Commit graph

120 commits

Author SHA1 Message Date
Stephen Hurd
3ab4a96085 Remove tx task spinning added in r333686
This caused issues with PASTE.  Just remove the reschedule since the DELAY()
should be enough for use cases such as pkt-gen which were failing before the
change.

Reported by:	Michio Honda
Sponsored by:	Limelight Networks
2018-06-08 21:49:19 +00:00
Eric Joyner
a06424ddd3 iflib: Record TCP checksum info in iflib when TCP checksum is requested
ixl(4) (when it switches over to using iflib) devices need the TCP header
length in order to do TCP checksum offload.

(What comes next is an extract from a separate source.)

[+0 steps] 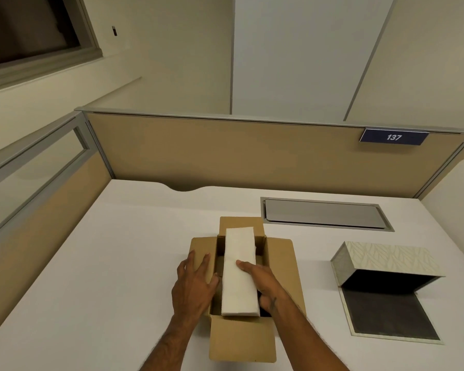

Reviewed by:	gallatin@, shurd@
MFC after:	1 week
Sponsored by:	Intel Corporation
Differential Revision:	https://reviews.freebsd.org/D15558
2018-06-07 13:03:07 +00:00
Stephen Hurd
3e0e6330b5 iflib: mark irq allocation name parameter as constant
The *name parameter passed to iflib_irq_alloc_generic and
iflib_softirq_alloc_generic is never modified. Many places in code pass
string literals and thus should not be modified.

Mark the *name parameter as a const char * instead, so that we enforce
that the name is not modified before passing to bus_describe_intr()

Submitted by:	Jacob Keller <jacob.e.keller@intel.com>
Reviewed by:	kmacy
Sponsored by:	Intel Corporation
Differential Revision:	https://reviews.freebsd.org/D15343
2018-05-29 21:56:39 +00:00
Matt Macy
6c3c319414 iflib: hold context lock across detach for drivers that need it 2018-05-29 18:03:43 +00:00
Eric Joyner
1d7ef1867a iflib: Add new shared flag: IFLIB_ADMIN_ALWAYS_RUN
ixl(4)'s nvmupdate utility expects the nvmupdate process to run
while the interface is down; these nvm update commands use the
admin queue, so the admin queue needs to be able to generate
interrupts and be processed while the interface is down.

So add a flag that ixl(4) sets that lets the entire admin task
run even when the interface is marked down/IFF_DRV_RUNNING isn't set.

With this change, nvmupdate should function like it did pre-iflib.

Reviewed by:	gallatin@, sbruno@
MFC after:	1 week
Sponsored by:	Intel Corporation
Differential Revision:	https://reviews.freebsd.org/D15575
2018-05-26 00:46:08 +00:00
Matt Macy
f6cb0dea4c net: fix uninitialized variable warning 2018-05-19 19:00:04 +00:00
Matt Macy
46d0f824be net: fix set but not used 2018-05-19 05:27:49 +00:00
Matt Macy
2aa6f526de Fix !netmap build post r333686
Approved by:	sbruno
2018-05-16 22:25:47 +00:00
Stephen Hurd
5ee36c68e1 Work around lack of TX IRQs in iflib for netmap
When poll() is called via netmap, txsync is initially called,
and if there are no available buffers to reclaim, it waits for the driver
to notify of new buffers. Since the TX IRQ is generally not used in iflib
drivers, this ends up causing a timeout.

Work around this by having the reclaim DELAY(1) if it's initially unable
to reclaim anything, then schedule the tx task, which will spin by
continuously rescheduling itself until some buffers are reclaimed. In
general, the delay is enough to allow some buffers to be reclaimed, so
spinning is minimized.

Reported by:	Johannes Lundberg <johalun0@gmail.com>
Reviewed by:	sbruno
Sponsored by:	Limelight Networks
Differential Revision:	https://reviews.freebsd.org/D15455
2018-05-16 21:03:22 +00:00
Matt Macy
09f6ff4f1a iflib(9): Add support for cloning pseudo interfaces
Part 3 of many ...
The VPC framework relies heavily on cloning pseudo interfaces
(vmnics, vpc switch, vcpswitch port, hostif, vxlan if, etc).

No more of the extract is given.